Author : Melissa A. McEuen
Publisher : University of Georgia Press
Page : 287 pages
File Size : 45,53 MB
Release : 2011-02-15
Category : Social Science
ISBN : 0820337587
Drawing on war propaganda, popular advertising, voluminous government records, and hundreds of letters and other accounts written by women in the 1940s, Melissa A. McEuen examines how extensively women's bodies and minds became "battlegrounds" in the U.S. fight for victory in World War II. Women were led to believe that the nation's success depended on their efforts--not just on factory floors, but at their dressing tables, bathroom sinks, and laundry rooms. They were to fill their arsenals with lipstick, nail polish, creams, and cleansers in their battles to meet the standards of ideal womanhood touted in magazines, newspapers, billboards, posters, pamphlets and in the rapidly expanding pinup genre. Scrutinized and sexualized in new ways, women understood that their faces, clothes, and comportment would indicate how seriously they took their responsibilities as citizens. McEuen also shows that the wartime rhetoric of freedom, democracy, and postwar opportunity coexisted uneasily with the realities of a racially stratified society. The context of war created and reinforced whiteness, and McEuen explores how African Americans grappled with whiteness as representing the true American identity. Using perspectives of cultural studies and feminist theory, Making War, Making Women offers a broad look at how women on the American home front grappled with a political culture that used their bodies in service of the war effort.
Author : Susan J. Carroll
Publisher : Cambridge University Press
Page : 317 pages
File Size : 16,90 MB
Release : 2013-12-23
Category : Political Science
ISBN : 1107729246
The third edition of Gender and Elections offers a systematic, lively, and multifaceted account of the role of gender in the electoral process through the 2012 elections.
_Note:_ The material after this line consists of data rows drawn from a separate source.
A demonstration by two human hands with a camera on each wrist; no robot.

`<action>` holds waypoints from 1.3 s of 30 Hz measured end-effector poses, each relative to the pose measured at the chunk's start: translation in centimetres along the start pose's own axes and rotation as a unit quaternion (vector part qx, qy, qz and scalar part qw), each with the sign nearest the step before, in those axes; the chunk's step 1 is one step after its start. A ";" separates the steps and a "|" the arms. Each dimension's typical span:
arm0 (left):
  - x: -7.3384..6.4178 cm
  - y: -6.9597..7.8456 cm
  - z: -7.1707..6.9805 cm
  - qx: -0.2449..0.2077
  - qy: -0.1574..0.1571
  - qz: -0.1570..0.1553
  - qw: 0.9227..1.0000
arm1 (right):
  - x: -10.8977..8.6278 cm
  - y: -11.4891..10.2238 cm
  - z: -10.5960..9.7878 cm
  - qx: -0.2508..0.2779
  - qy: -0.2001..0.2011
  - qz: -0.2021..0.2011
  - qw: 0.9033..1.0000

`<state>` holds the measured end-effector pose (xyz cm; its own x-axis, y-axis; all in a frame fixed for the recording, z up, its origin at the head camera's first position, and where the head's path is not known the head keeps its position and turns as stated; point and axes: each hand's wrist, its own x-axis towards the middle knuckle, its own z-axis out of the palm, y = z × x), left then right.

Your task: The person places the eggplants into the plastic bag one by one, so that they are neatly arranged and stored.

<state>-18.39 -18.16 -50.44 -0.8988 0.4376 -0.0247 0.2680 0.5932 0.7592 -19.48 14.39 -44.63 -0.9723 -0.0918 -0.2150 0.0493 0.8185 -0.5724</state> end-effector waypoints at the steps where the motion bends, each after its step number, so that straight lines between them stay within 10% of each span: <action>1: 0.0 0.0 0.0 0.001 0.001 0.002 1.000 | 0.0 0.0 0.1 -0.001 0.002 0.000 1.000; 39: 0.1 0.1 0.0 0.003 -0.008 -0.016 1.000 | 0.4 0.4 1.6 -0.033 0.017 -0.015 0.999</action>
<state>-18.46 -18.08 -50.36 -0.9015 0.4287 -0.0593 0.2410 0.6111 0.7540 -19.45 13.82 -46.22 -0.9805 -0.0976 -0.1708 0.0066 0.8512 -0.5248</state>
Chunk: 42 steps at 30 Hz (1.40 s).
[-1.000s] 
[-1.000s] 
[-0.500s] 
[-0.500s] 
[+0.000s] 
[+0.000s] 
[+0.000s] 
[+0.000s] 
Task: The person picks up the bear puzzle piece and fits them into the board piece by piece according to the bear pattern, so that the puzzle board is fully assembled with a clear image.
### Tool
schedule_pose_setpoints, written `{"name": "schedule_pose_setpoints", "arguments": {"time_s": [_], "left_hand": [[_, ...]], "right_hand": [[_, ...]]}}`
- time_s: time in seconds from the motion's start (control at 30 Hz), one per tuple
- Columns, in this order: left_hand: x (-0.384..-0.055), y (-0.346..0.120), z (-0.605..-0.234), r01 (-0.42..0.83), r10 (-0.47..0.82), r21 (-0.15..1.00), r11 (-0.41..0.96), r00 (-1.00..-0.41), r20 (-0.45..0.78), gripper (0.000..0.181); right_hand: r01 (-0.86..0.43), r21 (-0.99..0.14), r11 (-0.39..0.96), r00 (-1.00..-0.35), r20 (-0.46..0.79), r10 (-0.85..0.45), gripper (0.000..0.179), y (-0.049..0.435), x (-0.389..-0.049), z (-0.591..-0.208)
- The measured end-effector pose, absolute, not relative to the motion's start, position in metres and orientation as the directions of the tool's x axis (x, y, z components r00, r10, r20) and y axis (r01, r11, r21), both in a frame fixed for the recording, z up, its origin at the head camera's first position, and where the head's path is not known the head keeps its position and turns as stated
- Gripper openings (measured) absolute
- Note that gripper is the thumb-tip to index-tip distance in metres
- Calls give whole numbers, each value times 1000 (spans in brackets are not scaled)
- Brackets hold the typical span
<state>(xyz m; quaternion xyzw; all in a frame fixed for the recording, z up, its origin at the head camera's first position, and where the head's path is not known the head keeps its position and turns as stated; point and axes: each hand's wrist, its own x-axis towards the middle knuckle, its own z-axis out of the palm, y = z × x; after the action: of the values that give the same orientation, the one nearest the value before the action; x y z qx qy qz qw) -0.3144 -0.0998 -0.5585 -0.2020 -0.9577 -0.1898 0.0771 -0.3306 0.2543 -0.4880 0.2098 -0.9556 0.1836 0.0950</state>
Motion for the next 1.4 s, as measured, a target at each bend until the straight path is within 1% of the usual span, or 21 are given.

This timely yet enduring volume strikes a balance between highlighting the most important developments for women as voters and candidates in the 2012 elections and providing a more long-term, in-depth analysis of the ways that gender has helped shape the contours and outcomes of electoral politics in the United States. Individual chapters demonstrate the importance of gender in understanding and interpreting presidential elections, presidential and vice-presidential candidacies, voter participation and turnout, voting choices, congressional elections, the political involvement of Latinas, the participation of African American women, the support of political parties and women's organizations, candidate communications with voters, and state elections. Without question, Gender and Elections is the most comprehensive, reliable, and trustworthy resource on the role of gender in US electoral politics.